## Action item
You are asked to repeat the listing word for word and to leave out its pictures.

## Stored data
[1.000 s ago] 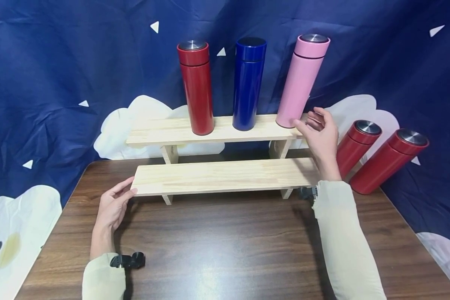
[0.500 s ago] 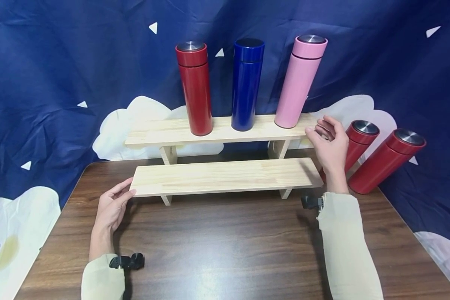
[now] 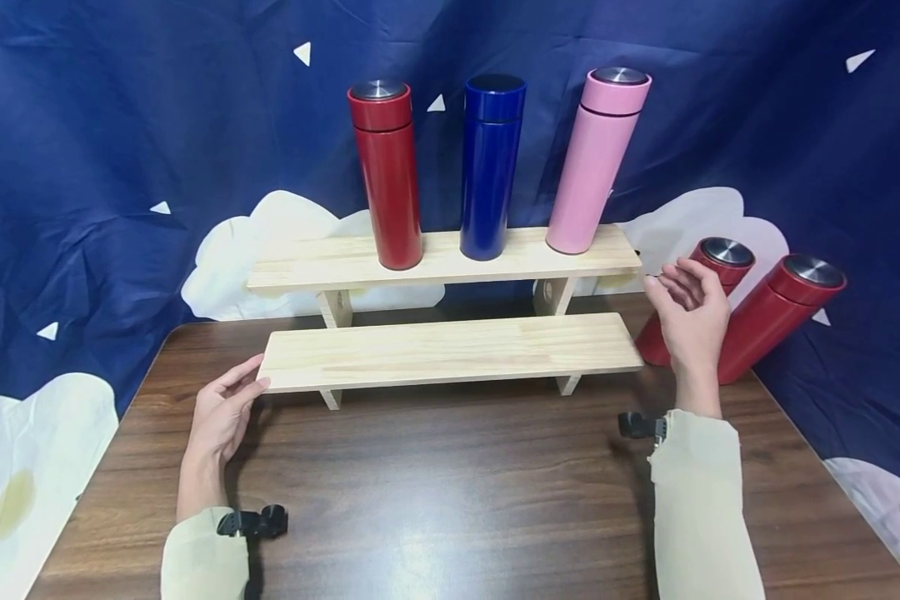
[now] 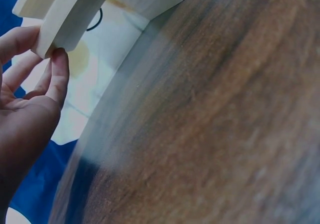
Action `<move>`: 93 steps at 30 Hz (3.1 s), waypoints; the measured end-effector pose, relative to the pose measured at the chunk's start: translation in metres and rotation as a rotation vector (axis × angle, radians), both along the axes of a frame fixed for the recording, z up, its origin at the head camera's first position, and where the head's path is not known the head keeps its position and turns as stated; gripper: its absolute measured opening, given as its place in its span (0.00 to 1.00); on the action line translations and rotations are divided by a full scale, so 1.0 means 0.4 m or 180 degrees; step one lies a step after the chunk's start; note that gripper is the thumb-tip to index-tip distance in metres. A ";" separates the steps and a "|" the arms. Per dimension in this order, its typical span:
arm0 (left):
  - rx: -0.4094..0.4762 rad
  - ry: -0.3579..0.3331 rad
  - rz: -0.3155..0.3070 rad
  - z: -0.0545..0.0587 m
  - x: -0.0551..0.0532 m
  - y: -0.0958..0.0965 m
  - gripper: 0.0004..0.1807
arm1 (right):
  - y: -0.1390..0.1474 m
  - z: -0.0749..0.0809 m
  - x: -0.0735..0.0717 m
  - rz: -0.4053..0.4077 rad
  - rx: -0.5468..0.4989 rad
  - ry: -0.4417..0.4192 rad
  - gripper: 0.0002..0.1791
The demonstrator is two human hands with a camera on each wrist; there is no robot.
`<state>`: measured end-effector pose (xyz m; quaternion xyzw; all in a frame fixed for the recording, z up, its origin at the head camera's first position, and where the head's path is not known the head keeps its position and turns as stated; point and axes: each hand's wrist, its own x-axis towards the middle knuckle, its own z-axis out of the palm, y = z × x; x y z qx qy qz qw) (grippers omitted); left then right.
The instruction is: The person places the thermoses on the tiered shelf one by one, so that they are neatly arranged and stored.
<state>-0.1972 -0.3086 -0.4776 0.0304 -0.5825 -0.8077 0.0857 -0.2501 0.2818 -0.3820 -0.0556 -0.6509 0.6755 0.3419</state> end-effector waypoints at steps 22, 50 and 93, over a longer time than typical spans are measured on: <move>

## Result of this task
[1.000 s ago] 
[0.500 s ago] 
[now] 
[now] 
Action `<move>`: 93 steps at 30 Hz (3.1 s), waypoints; the measured end-effector pose, relative to the pose measured at the chunk's start: translation in metres and rotation as a rotation vector (axis × angle, radians), both along the axes of a frame fixed for the recording, z up, its origin at the head camera's first position, and where the head's path is not known the head keeps its position and turns as stated; gripper: its absolute measured opening, given as its place in its span (0.00 to 1.00); on the action line translations and rotations are divided by a full scale, so 1.0 means 0.4 m or 180 degrees; step one lies a step after the chunk's start; note that gripper is the thumb-tip to index-tip distance in metres. A ";" separates the steps and a "|" the arms. Per dimension in this order, its typical span:
arm0 (left):
  - rx: -0.4094..0.4762 rad
  - ry: -0.3579..0.3331 rad
  - rz: -0.3155..0.3070 rad
  - z: -0.0545..0.0587 m
  - x: -0.0551..0.0532 m
  - y: -0.0958..0.0965 m
  - gripper: 0.0004..0.1807
arm1 (right):
  - y: -0.1390..0.1474 m
  - z: -0.0749..0.0809 m
  - x: -0.0735..0.0717 m
  - rz: -0.4053..0.4077 rad
  - rx: -0.5468..0.4989 rad
  - ry: -0.4417..0.4192 rad
  - gripper: 0.0002..0.1791
The demonstrator is two human hands with a camera on each wrist; there is no robot.
`<state>`: measured end-effector pose (xyz m; quaternion xyzw; all in a frame fixed for the recording, z up, its origin at the head camera's first position, and where the head's path is not known the head keeps its position and turns as stated; point and axes: each hand's wrist, its own x-axis towards the middle knuckle, its own z-axis out of the palm, y = z × x; x y z qx qy qz qw) (grippers omitted); left then right.
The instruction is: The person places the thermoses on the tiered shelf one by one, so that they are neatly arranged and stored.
<state>-0.1972 -0.3086 -0.4776 0.0304 -0.5825 -0.8077 0.0857 -0.2501 0.2818 -0.3820 -0.0556 -0.6509 0.6755 0.3419</state> end-effector waypoints at steps 22, 50 and 93, over a longer time than typical spans are measured on: <move>

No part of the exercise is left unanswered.